Hurriedly, Colonel Joll and his officers raid the town for provisions and ride out for the capital, leaving the beleaguered town to cope on its own with the prospect of starvation and the threat of a barbarian invasion. The Magistrate resumes his former position, and the town begins preparations to survive the winter. Fearing sabotage of the wells that supply the town with water, the men begin digging a new well within the towns walls in the vacant lot behind the barracks, but the diggers have discover an old makeshift grave, the bones so old as to have absorbed the color of the red clay. The bodies have been piled in “lying just any old how, on top of each other,” - an ominous sign. Winter arrives, the first snowflakes fall, and the Magistrate is still unable to puzzle out the meaning of his experiences. The Magistrate attempts to write, but is unable still to arrive at the truth. “It would be disappointing,” he muses, “to know that the poplar slips I have spent so much time on contain a message as devious, as equivocal, as reprehensible as this.
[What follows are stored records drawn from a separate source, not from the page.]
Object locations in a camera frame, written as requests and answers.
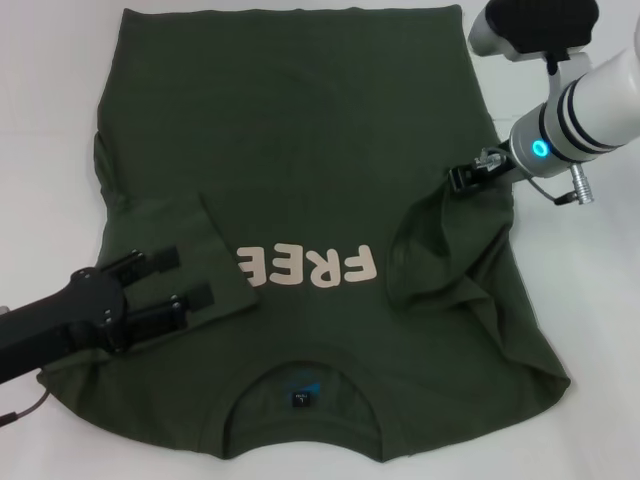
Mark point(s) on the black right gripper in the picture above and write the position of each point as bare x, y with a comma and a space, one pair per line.
497, 167

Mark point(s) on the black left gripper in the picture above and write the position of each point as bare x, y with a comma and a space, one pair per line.
75, 310

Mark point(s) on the dark green FREE t-shirt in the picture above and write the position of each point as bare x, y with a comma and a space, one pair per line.
310, 150

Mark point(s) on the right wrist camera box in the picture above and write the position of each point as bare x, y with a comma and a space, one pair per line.
535, 27

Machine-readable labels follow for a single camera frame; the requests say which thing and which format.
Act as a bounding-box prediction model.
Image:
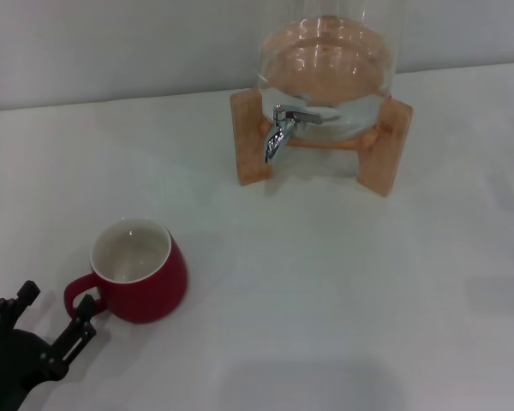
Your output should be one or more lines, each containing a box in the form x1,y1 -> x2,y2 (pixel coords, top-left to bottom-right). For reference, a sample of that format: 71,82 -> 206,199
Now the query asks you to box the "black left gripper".
0,280 -> 105,411

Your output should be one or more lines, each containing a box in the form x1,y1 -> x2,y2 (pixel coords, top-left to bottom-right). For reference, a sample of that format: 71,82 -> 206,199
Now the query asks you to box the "red ceramic cup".
63,217 -> 188,325

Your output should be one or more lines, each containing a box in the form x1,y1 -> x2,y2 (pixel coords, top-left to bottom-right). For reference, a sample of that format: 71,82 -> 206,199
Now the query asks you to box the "chrome faucet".
263,104 -> 299,165

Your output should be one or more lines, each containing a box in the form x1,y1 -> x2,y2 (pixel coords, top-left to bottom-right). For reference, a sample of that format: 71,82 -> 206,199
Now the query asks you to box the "wooden dispenser stand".
230,88 -> 414,199

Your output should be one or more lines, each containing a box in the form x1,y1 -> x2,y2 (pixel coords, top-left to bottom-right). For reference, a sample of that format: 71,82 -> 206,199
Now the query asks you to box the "glass water dispenser jar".
254,0 -> 398,142

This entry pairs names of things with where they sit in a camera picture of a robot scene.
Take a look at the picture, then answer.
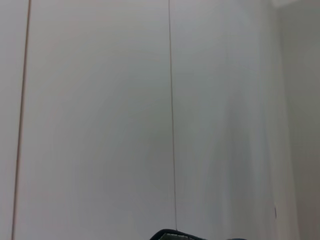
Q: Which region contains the teal fabric zip bag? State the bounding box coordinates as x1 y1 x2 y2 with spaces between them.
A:
149 228 248 240

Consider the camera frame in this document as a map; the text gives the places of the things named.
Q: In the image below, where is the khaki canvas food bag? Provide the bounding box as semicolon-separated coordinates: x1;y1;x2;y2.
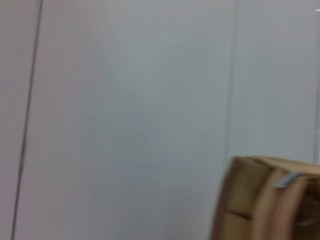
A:
208;155;320;240

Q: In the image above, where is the silver metal zipper pull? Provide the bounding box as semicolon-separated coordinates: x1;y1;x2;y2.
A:
273;171;302;190

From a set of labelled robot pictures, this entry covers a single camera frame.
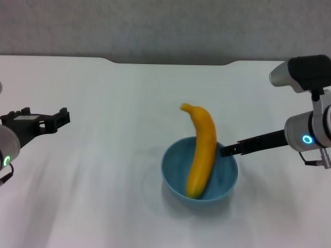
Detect right arm cable with plug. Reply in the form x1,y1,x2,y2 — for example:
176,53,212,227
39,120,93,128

Perhaps by the end of winter, when we are cold and starving, or when the barbarian is truly at the gate, perhaps then I will abandon the locutions of a civil servant with literary ambitions and begin to tell the truth.” Like in the dream motif that winds its way through the story, he is aware of, “something staring me in the face, and still I do not see it.” Is it “the image of a face masked by two glassy insect eyes from which there comes no reciprocal gaze but only my own doubled image cast back at me?” And is it, too, the girl, whom he cannot see for the imagination he has projected onto her: “Nothing is worse than what we can imagine,” the Magistrate tells her, but he has learned by now how arrogant this is. Indeed, pain can only be understood in the moment it is happening, and despite the deep impressions it can leave on both the body and the brain, its essence is elusive. Pleasure shares this quality with pain, and together they function as a powerful weapon. By the deliberate provocation of pain and pleasure does power attain its ends. But freedom is not actually possible for either the oppressor or the oppressed. As the Magistrate notes wryly about his guard, “He is robbed of his freedom too, and thinks of me as the robber.” Fear and desire push and pull; the violator and violated are thus entangled in a strange bond in which neither are entirely free....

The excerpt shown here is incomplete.